Xiaomi's Internet Finance Risk Control Practices: Architecture, Rules Engine, and Machine Learning
The article details Xiaomi's evolution of internet‑finance risk control—from early limit and frequency rules that cut bad‑debt by a third, through adopting the Drools rules engine for rapid deployment and gray‑release, to leveraging random‑forest machine‑learning models and extensive user profiling that reduced fraud by roughly 40%, while addressing privacy and operational challenges.
In June 2019, Xiaomi's payment team presented their risk control practice at the first Internet Finance System Salon, describing the evolution from simple rule‑based controls to a sophisticated, high‑availability architecture.

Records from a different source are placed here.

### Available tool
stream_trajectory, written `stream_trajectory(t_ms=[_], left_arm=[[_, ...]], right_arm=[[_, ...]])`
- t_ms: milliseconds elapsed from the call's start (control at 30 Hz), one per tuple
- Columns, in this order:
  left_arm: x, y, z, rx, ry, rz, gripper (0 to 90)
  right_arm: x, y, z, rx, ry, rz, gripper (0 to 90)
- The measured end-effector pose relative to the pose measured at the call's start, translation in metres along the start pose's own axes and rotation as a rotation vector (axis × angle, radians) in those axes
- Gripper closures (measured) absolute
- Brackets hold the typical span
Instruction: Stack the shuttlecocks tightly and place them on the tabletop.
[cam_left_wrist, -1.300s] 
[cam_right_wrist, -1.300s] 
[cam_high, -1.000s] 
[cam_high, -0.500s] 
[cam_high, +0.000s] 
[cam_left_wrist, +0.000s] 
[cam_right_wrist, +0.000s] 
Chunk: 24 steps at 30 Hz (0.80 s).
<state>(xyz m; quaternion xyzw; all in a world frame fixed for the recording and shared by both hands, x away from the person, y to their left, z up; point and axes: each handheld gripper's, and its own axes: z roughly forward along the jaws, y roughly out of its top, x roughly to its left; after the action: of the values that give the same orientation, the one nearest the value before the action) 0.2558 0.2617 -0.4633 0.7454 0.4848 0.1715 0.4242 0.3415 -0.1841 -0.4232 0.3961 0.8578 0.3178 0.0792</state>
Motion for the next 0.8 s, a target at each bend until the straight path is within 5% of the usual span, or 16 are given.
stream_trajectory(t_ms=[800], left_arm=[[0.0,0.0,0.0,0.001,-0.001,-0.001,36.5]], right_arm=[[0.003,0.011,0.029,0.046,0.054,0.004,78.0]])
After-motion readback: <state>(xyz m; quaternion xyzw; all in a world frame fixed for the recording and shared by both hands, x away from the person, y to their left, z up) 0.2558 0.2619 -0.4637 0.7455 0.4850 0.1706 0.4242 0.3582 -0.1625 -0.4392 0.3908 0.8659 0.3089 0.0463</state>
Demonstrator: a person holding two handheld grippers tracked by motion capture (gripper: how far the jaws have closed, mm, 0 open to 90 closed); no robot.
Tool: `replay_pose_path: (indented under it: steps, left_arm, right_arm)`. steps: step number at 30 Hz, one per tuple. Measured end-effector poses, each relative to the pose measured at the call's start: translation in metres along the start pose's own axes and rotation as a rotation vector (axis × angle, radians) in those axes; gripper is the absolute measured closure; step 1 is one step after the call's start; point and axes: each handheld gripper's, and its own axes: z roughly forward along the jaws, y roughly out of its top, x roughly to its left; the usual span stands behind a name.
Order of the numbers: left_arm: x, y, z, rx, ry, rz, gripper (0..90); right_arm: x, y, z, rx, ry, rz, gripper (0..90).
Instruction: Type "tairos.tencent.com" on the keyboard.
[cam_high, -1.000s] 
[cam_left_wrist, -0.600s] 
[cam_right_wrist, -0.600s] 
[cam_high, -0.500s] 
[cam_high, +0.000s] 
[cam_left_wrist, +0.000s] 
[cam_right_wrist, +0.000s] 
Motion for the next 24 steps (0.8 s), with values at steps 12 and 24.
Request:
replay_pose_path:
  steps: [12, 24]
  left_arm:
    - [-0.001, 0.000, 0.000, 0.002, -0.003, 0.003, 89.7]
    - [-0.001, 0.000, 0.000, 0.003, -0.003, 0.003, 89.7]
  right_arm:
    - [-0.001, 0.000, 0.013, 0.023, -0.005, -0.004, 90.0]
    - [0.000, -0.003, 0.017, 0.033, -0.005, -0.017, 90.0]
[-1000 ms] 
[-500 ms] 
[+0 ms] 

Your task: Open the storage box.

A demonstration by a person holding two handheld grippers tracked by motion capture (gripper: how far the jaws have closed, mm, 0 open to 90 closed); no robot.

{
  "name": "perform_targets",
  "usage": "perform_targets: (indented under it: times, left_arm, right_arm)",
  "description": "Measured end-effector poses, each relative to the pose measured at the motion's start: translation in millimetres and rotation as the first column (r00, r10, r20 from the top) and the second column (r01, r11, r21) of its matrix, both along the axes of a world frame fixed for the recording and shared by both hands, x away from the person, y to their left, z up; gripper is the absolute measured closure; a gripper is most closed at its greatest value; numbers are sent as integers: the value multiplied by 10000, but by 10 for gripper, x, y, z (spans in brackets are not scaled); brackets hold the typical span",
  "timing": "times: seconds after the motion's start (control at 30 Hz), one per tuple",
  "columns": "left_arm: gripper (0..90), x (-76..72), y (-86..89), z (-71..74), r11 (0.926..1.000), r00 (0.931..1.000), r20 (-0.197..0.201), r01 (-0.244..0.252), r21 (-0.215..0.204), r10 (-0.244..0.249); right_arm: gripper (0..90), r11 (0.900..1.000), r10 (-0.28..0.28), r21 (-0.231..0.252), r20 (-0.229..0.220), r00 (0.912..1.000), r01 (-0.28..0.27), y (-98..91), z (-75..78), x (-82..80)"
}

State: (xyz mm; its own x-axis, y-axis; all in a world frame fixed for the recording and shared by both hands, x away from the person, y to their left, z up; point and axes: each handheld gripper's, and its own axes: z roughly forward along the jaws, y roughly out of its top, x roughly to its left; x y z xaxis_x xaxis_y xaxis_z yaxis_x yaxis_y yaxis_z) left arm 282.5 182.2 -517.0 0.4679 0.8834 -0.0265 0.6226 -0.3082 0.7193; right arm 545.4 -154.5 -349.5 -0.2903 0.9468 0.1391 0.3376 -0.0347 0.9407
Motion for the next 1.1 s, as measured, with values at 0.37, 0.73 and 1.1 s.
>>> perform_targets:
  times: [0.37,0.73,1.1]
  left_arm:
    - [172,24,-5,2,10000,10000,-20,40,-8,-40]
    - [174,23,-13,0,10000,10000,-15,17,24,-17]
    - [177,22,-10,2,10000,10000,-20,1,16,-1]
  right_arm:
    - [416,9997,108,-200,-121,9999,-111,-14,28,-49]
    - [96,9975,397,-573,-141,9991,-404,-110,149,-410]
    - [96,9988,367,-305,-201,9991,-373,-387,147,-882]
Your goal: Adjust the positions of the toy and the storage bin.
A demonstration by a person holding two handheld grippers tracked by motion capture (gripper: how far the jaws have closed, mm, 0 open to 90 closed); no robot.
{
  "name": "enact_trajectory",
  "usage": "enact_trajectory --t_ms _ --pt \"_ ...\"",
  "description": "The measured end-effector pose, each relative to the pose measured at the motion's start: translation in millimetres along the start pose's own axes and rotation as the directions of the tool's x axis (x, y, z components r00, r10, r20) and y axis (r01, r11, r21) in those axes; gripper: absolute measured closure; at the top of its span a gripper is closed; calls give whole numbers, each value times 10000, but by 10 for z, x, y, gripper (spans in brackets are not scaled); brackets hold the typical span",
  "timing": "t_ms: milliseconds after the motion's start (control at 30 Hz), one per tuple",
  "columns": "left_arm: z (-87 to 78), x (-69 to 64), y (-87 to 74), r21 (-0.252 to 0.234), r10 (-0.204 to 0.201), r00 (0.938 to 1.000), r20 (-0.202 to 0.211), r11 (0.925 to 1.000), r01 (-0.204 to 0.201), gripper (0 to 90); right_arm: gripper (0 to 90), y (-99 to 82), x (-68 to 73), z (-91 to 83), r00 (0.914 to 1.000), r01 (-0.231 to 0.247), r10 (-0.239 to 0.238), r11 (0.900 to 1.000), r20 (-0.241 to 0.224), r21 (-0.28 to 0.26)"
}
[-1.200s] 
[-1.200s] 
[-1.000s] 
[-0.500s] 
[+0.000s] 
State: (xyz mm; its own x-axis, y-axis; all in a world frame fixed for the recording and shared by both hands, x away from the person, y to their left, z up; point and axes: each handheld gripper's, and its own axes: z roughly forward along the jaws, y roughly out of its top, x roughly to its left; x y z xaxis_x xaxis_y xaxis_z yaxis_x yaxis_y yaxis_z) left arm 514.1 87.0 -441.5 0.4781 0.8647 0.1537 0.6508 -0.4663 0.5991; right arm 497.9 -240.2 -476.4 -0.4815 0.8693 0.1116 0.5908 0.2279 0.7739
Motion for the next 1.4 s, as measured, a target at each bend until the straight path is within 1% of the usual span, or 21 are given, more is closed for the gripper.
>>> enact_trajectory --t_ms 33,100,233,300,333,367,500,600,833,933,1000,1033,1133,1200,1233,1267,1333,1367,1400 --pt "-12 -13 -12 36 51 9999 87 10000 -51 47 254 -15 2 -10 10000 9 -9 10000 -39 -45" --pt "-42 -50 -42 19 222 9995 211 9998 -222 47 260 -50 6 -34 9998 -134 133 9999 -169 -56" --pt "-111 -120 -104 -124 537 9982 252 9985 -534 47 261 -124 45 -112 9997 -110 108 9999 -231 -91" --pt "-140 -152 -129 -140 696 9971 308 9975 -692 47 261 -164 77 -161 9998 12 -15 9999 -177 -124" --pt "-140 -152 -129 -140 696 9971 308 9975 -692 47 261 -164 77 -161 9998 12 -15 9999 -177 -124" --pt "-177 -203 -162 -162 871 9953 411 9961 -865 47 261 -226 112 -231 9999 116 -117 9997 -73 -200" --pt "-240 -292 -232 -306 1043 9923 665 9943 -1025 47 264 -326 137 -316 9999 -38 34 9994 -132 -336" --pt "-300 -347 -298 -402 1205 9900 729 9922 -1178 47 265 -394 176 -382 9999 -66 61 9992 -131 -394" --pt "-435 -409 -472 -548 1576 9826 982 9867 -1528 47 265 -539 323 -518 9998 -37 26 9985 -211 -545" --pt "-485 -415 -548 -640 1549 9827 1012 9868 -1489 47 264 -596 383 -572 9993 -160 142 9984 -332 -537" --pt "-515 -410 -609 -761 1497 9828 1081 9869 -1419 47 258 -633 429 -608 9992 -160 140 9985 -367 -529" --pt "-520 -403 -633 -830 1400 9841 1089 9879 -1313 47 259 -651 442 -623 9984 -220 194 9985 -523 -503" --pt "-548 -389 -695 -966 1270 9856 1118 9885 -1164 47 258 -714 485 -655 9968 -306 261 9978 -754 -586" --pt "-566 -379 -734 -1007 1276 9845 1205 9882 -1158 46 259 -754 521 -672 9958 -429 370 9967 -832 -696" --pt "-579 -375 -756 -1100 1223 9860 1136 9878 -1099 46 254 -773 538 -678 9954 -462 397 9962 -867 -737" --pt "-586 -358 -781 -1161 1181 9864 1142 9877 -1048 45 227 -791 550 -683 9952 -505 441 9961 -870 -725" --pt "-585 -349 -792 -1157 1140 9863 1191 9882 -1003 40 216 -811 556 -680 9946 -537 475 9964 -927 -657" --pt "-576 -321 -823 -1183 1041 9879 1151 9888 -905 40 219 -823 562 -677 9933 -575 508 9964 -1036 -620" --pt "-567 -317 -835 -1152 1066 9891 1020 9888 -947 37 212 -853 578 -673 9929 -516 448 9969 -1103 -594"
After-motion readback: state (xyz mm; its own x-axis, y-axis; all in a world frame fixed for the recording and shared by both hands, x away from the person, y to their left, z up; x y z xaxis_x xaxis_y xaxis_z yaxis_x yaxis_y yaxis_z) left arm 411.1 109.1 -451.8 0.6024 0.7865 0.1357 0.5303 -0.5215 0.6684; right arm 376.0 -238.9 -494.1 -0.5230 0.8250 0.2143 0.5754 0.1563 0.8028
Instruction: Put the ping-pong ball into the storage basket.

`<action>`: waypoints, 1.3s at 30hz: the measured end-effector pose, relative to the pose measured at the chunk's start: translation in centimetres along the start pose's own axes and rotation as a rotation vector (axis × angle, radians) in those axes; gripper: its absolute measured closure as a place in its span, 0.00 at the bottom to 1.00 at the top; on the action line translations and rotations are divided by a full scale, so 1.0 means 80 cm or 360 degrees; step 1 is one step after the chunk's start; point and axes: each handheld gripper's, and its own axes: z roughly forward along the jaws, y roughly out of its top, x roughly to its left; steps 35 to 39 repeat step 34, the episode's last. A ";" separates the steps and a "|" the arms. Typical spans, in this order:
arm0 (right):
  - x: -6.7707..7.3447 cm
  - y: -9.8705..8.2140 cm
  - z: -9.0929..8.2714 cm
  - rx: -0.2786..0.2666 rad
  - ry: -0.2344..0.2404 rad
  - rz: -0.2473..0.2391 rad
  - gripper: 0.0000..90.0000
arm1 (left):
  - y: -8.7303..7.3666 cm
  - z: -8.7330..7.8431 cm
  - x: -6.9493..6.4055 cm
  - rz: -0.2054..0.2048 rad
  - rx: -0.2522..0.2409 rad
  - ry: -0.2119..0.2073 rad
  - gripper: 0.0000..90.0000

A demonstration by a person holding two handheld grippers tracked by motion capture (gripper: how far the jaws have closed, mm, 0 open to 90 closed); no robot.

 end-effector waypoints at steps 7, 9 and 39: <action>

Attempt (2014) : Faced with high bad‑debt rates in the Mi‑coin SMS recharge channel, they introduced basic limit, frequency and attribute rules, built a rule engine in four weeks, and achieved a one‑third reduction in bad‑debt after two weeks of trial.
Development (2015‑) : To support growing third‑party payment services, they adopted the open‑source Drools engine, separating ordinary rules, CEP rules and a management console, enabling rule deployment within five minutes and introducing a gray‑release system for safe testing.
Expansion : With rapid business growth, they integrated data sharing across Xiaomi, built user and device profiling, and applied machine‑learning models—testing four classifiers and selecting a random‑forest model trained on 17 transaction features—to enrich black‑lists and cut fraud losses by about 40%.
The Q&A highlighted practical concerns such as rule granularity, model selection, over‑fitting tolerance, and privacy safeguards, emphasizing open‑source tools, rapid iteration, and a balance between security and user experience.